BSLE is typically a disease of young adulthood, affecting those between 20 and 40 years of age, but it has also been reported in children and older adults. Similar to the sex predilection of SLE, BSLE affects more women than men.
BSLE typically presents as an abrupt onset of tense vesicles and blisters on an erythematous background or on normal skin. Urticarial plaques may be present. Face, trunk, and extensor surfaces of limbs are the most commonly involved body sites, but other body locations can be involved. BSLE may clinically mimic a range of autoimmune diseases, most commonly bullous pemphigoid (BP). Epidermolysis bullosa acquisita (EBA)-like, linear IgA bullous dermatosis (LABD)-like, and dermatitis herpetiformis (DH)-like presentations have also been noted.
Photodistribution or photoexacerbation has been reported. Intraoral blisters and erosions and blistering along the lip vermillion can be seen. Esophageal involvement with sloughing of the esophageal mucosa has rarely been reported.
M32.9 – Systemic lupus erythematosus, unspecified
239889005 – Bullous systemic lupus erythematosus
Differential Diagnosis & Pitfalls
- Nonimmunologic bullous eruptions in SLE include bullous presentations of acute cutaneous lupus erythematosus and discoid lupus erythematosus (DLE) that may be seen secondary to a severe interface dermatitis. A toxic epidermal necrolysis (TEN)-like presentation of acute SLE is a rare phenomenon, and this resembles typical TEN.

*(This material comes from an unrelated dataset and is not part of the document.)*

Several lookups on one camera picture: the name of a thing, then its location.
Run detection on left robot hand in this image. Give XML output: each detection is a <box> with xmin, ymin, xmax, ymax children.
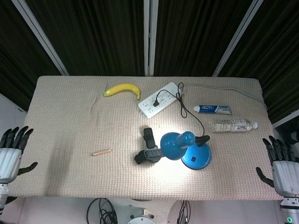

- Epidermolysis bullosa acquisita (EBA) – The target antigen in EBA is Col7, as in BSLE, which shows immunoreactant deposition on the floor of a salt split indirect immunofluorescence (IIF) specimen. EBA can be distinguished from BSLE by lack of underlying SLE and other softer measures such as a more chronic course and lower responsiveness to dapsone.
- Linear IgA bullous dermatosis (LABD) – LABD typically presents with annular plaques with peripheral vesiculation or a "crown of jewels." LABD is distinguished by salt split skin with immunoreactant (IgA) on the roof or epidermal side of the split skin.
- Anti-p200 pemphigoid – Clinical presentation of anti-p200 pemphigoid varies. Anti-p200 pemphigoid can be a histologic mimic of BSLE with IIF on salt split to the floor or dermal side of the BMZ. The target antigen is laminin gamma-1 instead of Col7.
- Dermatitis herpetiformis (DH) – DH typically presents with intensely pruritic vesicles / bullae and erosions in the scalp, elbows, forearms, knees, and buttocks. DH can also be distinguished by histology and direct immunofluorescence (DIF) with IgA deposition in the dermal papillae, lack of other features of SLE, negative ANA, and the presence of antigliadin and transglutaminase-2 / 3 antibodies.